● **ABOUT THIS TASK**: Every line below that has the string "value" needs to be copied.

***

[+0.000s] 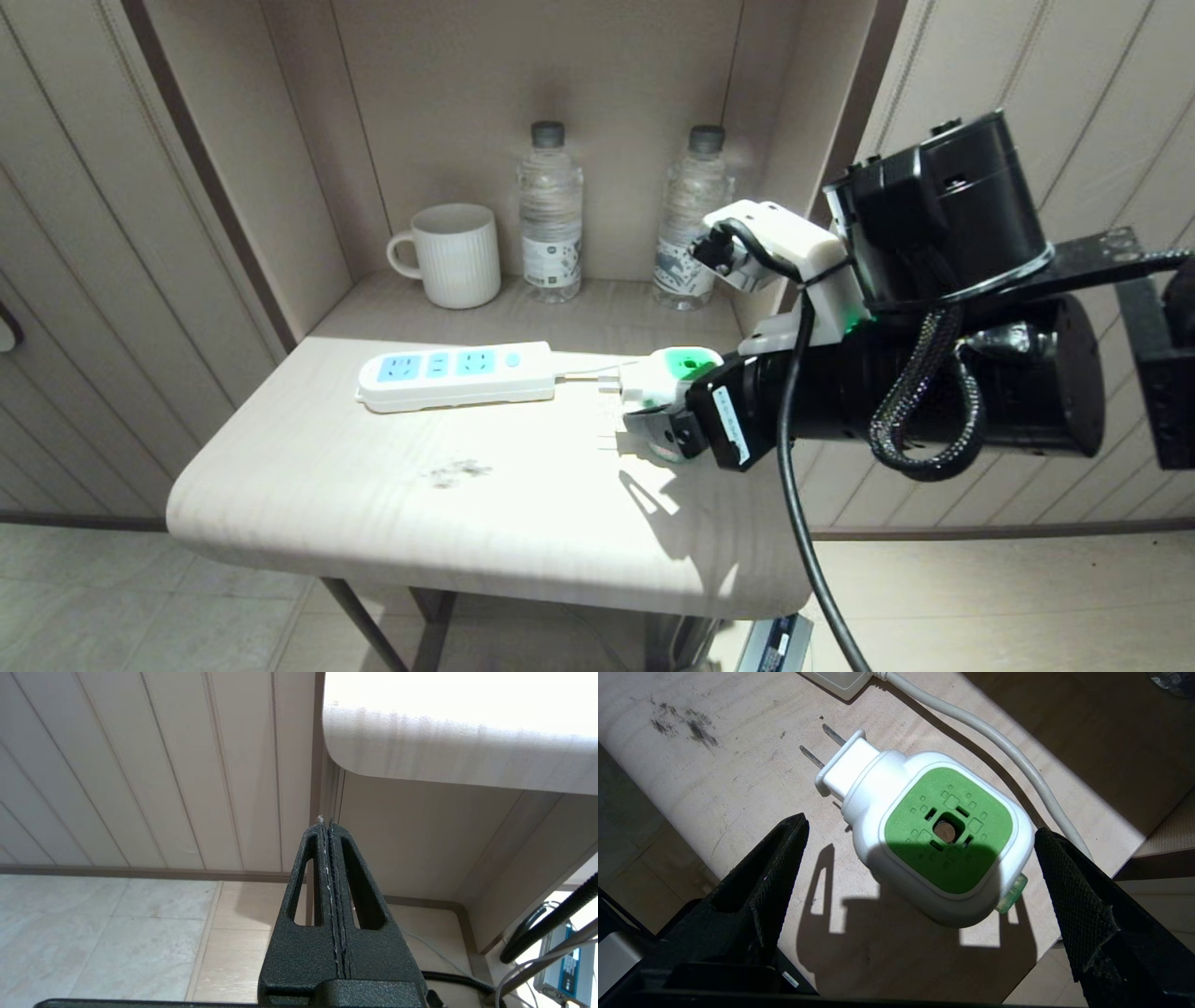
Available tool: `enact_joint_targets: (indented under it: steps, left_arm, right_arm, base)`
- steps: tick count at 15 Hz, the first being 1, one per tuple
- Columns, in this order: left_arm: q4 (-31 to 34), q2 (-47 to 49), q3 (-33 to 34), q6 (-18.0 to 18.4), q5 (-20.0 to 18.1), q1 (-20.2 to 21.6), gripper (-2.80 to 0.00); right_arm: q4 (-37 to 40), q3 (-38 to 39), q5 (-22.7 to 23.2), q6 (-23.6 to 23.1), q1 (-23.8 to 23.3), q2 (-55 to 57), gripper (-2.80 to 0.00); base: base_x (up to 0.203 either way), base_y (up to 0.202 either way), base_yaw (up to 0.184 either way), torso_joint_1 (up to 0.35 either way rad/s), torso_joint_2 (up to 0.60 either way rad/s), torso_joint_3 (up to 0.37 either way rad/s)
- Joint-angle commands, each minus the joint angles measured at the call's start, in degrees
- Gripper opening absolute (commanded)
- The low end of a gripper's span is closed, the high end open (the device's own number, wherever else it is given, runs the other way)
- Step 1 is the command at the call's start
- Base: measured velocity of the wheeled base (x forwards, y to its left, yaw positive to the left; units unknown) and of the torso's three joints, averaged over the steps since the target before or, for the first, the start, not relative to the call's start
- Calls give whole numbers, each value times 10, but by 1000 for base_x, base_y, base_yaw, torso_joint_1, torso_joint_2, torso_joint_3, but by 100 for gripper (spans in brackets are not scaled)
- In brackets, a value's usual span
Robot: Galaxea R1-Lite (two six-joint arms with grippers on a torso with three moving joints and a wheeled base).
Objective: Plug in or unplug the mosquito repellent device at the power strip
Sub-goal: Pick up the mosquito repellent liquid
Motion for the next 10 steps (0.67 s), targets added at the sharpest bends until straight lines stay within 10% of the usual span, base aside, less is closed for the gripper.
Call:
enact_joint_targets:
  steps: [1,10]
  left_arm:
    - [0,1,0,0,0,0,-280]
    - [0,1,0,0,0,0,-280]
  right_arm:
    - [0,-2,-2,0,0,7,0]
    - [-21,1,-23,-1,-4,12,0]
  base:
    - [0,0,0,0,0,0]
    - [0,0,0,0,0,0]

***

● **ANSWER SECTION**:
- Calls give whole numbers, each value times 10, but by 1000 for base_x, base_y, base_yaw, torso_joint_1, torso_joint_2, torso_joint_3, but by 100 for gripper (spans in brackets are not scaled)
- In brackets, a value's usual span

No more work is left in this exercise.